Although the business model of food delivery is not as good as e-commerce, I feel it's still within my circle of competence—a business I can understand, and a pretty decent one at that.

However, just as I was getting tempted, two pieces of bad news came in quick succession over the past two days.

One is that Douyin finally launched the Dou Shengsheng App, but I don't think we need to worry too much about Douyin's independent group-buying app.

Because in fact, Douyin Mall's independent app is also mediocre, and group-buying currently relies more on the Douyin ecosystem. Going solo might not achieve much.

The other, of course, is the news that Alibaba will continue to boldly pursue flash sales, aiming to be free from (loss-making) burdens within three years.

Mr. Ma also stated: "Taobao Flash Sales is a battle of milestone significance for the group."

From my perspective, I also think that over the past few years, Taobao has fought the flash sales battle brilliantly, essentially maximizing the value of Ele.me, "making the best use of everything," and letting it fade into history.

Taobao's e-commerce is currently on a downward slope, making flash sales the undisputed "second curve." How could they not seize such a hard-won major opportunity?
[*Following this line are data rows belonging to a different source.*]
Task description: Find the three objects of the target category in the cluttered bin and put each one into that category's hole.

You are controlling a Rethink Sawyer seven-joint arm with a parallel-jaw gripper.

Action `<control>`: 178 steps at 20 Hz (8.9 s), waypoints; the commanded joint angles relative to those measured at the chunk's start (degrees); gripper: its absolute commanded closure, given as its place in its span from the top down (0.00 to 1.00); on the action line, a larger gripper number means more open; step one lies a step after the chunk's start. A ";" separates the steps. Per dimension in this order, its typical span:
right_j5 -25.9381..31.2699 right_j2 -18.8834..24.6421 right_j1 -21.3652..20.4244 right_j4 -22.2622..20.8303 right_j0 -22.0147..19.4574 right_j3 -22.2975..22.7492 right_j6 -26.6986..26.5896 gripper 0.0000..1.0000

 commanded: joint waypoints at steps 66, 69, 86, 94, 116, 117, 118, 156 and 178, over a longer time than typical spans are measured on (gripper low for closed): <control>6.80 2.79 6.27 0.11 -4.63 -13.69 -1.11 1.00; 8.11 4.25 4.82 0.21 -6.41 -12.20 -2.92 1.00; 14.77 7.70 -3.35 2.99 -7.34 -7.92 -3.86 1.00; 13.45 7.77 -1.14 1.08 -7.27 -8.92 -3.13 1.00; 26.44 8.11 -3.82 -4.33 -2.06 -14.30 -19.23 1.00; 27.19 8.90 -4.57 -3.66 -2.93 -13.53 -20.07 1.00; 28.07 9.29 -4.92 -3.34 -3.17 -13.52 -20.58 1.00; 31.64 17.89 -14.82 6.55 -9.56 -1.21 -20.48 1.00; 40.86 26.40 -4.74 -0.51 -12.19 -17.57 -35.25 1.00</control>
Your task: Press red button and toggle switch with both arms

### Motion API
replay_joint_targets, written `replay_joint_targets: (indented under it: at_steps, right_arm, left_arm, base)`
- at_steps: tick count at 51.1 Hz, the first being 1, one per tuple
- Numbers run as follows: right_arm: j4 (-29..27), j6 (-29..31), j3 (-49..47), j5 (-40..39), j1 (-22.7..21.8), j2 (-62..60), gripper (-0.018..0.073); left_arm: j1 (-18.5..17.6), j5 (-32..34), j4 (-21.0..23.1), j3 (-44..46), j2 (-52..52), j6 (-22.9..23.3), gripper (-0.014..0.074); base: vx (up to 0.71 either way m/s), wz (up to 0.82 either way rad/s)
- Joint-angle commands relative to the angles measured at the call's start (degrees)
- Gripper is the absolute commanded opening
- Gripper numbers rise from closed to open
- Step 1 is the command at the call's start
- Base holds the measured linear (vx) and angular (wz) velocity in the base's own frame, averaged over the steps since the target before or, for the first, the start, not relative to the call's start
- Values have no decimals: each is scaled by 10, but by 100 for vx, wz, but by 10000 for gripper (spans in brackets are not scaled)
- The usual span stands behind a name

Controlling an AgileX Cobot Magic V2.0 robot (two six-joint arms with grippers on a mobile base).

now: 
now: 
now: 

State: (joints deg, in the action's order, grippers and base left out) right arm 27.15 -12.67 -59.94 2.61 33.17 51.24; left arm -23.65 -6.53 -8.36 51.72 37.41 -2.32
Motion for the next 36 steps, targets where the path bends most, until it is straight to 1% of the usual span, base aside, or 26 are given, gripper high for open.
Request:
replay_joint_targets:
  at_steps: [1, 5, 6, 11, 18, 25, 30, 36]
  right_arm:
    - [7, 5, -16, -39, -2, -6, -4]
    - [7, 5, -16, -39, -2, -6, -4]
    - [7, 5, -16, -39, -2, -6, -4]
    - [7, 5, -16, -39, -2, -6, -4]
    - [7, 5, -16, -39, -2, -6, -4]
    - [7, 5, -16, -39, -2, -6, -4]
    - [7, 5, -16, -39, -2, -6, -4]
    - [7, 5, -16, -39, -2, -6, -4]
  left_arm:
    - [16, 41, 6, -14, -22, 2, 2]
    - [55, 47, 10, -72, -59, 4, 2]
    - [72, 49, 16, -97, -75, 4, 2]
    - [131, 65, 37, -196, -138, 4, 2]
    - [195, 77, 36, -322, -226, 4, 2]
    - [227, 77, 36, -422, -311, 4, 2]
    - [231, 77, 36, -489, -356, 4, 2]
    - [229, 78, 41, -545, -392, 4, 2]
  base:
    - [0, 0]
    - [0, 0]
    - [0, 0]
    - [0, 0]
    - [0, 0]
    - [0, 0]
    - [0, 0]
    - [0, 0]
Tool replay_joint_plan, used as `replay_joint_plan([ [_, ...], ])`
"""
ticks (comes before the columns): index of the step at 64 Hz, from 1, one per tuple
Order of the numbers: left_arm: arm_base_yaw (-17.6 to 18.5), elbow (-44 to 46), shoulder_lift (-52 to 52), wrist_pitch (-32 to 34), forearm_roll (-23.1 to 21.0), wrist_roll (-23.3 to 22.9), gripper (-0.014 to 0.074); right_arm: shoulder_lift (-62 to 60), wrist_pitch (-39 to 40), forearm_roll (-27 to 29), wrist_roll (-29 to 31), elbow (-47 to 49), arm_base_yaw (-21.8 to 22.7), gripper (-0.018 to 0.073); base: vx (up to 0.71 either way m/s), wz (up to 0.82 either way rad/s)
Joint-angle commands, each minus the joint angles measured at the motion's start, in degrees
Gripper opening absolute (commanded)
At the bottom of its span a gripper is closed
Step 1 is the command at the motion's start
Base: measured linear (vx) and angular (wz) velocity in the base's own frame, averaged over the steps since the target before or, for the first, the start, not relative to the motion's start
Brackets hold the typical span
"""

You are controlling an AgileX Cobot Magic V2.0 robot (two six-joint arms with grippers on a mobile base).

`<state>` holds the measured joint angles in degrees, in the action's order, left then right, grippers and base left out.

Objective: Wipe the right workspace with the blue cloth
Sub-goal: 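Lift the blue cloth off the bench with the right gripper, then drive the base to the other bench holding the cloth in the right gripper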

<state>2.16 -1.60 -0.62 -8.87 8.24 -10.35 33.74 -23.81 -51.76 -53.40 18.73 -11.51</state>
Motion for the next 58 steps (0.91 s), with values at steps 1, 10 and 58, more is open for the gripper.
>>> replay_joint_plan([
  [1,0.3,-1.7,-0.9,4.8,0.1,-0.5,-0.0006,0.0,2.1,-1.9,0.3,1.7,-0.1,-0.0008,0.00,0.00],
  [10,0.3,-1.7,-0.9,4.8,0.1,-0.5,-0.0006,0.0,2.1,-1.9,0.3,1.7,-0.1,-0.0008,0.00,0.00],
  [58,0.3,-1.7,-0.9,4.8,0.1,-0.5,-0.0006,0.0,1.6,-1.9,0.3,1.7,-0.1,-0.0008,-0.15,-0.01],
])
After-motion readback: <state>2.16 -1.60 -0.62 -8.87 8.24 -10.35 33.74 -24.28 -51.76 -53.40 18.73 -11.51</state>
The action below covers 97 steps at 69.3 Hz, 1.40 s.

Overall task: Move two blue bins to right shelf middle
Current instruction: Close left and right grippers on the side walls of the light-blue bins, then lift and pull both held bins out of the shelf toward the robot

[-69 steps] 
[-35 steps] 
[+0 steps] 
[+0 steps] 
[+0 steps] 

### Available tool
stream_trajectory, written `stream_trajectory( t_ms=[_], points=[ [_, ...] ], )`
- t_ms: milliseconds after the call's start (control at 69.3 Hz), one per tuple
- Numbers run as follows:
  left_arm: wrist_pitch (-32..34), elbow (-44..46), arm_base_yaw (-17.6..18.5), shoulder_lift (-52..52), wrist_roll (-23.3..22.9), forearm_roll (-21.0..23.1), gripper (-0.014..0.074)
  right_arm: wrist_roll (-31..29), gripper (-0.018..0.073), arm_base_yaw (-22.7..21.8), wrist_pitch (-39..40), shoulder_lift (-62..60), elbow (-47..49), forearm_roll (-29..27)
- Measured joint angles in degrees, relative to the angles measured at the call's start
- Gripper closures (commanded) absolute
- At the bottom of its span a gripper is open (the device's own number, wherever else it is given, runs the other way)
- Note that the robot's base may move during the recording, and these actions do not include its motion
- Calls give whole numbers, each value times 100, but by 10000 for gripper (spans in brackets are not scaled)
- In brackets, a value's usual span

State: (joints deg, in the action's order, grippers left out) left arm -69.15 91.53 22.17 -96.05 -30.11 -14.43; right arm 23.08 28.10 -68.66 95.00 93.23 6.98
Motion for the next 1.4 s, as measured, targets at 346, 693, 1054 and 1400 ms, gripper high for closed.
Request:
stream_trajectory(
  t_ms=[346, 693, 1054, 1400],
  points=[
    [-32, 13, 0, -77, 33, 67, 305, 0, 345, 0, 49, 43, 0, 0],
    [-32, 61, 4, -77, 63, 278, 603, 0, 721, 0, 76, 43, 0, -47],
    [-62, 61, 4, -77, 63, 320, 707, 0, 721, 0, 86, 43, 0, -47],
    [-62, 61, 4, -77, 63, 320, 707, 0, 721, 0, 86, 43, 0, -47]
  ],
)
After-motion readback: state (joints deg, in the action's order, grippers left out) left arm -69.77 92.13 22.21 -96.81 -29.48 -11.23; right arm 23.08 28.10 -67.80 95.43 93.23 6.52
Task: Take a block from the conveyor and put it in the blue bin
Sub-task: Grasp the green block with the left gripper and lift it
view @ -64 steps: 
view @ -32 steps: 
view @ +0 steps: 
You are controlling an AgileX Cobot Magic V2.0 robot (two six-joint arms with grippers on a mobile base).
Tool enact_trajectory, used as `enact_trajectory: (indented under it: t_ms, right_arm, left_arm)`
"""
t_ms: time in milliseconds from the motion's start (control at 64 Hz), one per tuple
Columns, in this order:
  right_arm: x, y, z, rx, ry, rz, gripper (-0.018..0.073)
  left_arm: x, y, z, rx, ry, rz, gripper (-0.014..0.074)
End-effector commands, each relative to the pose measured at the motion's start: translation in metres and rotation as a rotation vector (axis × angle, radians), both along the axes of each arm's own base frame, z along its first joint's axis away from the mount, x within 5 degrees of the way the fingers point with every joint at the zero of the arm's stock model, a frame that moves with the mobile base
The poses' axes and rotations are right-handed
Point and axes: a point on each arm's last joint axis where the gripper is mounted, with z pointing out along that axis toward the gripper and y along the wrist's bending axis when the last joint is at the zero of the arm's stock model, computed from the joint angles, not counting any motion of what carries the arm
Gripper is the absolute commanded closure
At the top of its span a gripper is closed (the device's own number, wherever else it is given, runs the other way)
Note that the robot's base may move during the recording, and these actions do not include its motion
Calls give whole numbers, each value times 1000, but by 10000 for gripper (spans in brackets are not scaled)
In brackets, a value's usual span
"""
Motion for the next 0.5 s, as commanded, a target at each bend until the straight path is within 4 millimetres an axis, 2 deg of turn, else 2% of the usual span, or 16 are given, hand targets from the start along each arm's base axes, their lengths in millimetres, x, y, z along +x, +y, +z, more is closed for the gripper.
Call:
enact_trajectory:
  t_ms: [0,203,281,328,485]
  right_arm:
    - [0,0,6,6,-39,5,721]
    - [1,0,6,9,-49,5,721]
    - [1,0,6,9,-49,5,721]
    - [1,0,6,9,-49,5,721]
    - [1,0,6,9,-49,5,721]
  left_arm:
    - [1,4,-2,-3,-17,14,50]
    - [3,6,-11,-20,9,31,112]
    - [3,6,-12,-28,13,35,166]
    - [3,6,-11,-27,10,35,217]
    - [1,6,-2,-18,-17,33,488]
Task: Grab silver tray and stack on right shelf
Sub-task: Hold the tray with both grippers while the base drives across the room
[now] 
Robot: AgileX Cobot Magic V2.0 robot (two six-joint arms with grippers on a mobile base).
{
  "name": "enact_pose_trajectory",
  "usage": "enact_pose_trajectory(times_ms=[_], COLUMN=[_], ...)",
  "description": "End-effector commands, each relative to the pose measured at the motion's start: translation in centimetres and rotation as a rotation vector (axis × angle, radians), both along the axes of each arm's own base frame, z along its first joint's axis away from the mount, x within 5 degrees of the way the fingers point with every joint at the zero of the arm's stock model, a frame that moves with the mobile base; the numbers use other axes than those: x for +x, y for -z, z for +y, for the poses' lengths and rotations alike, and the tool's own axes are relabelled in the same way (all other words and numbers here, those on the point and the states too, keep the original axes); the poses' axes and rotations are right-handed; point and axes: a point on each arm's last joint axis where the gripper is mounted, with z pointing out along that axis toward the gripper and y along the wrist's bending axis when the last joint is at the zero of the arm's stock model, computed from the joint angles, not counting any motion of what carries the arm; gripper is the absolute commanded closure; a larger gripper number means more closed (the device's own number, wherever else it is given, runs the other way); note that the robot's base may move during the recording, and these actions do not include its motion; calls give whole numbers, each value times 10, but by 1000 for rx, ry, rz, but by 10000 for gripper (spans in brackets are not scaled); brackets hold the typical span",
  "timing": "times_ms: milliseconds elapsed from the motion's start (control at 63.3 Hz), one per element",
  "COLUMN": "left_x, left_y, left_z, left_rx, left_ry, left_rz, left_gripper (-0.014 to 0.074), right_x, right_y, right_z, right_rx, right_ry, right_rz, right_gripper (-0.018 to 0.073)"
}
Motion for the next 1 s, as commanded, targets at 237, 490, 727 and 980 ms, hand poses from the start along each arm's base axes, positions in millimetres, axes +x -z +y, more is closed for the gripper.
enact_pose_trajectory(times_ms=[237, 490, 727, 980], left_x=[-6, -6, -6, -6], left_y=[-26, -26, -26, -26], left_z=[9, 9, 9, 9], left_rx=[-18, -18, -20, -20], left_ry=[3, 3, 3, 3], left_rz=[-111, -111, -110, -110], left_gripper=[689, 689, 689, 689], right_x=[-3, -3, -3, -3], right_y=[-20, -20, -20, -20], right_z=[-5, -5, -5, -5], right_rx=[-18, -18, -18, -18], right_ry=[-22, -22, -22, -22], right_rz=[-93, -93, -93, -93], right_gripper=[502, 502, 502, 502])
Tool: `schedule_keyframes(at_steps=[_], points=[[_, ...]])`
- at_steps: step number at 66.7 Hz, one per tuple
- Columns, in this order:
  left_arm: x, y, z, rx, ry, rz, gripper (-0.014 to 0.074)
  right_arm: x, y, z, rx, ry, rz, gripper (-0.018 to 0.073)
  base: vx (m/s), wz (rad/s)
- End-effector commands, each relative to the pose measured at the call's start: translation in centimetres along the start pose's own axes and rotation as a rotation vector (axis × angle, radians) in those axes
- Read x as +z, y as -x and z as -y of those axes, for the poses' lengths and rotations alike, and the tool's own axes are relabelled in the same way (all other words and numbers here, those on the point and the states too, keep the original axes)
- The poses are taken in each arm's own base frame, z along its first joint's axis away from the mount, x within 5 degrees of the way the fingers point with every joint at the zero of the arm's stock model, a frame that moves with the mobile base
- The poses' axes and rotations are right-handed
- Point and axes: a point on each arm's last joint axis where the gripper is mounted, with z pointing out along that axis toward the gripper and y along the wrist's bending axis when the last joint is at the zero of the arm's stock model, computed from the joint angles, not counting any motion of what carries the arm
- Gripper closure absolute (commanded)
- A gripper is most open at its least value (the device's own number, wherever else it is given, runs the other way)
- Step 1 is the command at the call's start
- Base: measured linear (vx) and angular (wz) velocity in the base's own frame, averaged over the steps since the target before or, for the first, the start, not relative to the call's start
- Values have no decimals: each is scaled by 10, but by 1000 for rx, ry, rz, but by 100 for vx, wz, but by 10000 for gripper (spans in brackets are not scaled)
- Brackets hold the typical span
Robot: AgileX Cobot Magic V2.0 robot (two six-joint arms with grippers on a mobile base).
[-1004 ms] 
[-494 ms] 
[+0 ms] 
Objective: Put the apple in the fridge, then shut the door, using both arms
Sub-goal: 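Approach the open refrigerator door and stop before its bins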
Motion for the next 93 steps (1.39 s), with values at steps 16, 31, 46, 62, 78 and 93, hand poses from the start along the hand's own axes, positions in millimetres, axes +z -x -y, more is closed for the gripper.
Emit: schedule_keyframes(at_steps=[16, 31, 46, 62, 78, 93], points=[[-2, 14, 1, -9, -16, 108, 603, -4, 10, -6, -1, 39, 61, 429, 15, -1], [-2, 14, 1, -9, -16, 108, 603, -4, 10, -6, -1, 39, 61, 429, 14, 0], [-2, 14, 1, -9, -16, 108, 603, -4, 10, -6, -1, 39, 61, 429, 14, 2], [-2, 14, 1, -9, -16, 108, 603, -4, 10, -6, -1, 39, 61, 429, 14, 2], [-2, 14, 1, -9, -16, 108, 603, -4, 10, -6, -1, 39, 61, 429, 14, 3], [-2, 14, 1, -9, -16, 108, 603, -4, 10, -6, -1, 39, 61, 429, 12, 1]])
Based on this information, revisiting the idea of opening a position in Meituan immediately doused my enthusiasm.

You shouldn't concentrate just for the sake of concentration, nor diversify just for the sake of diversification.

At the beginning of 2024, the market was worried about Douyin entering the food delivery market, and Meituan's stock price fell to the 60s. Although it later proved to be a false alarm and the price quickly rebounded.

Looking at Meituan's situation today, compared to two years ago, it's actually much more difficult.

Being squeezed from both sides by Douyin and Taobao, with Tencent also exiting its investment, it's truly a fight with its back against the wall.

Thinking about it this way, why bother wading into these troubled waters?

Currently, I don't dare to increase my position size, and it would also consume mental energy. What's the real difference between just adding a small observation position and having it on my watchlist?

Unless I can wait for an absurdly low price, then I'll consider it specifically.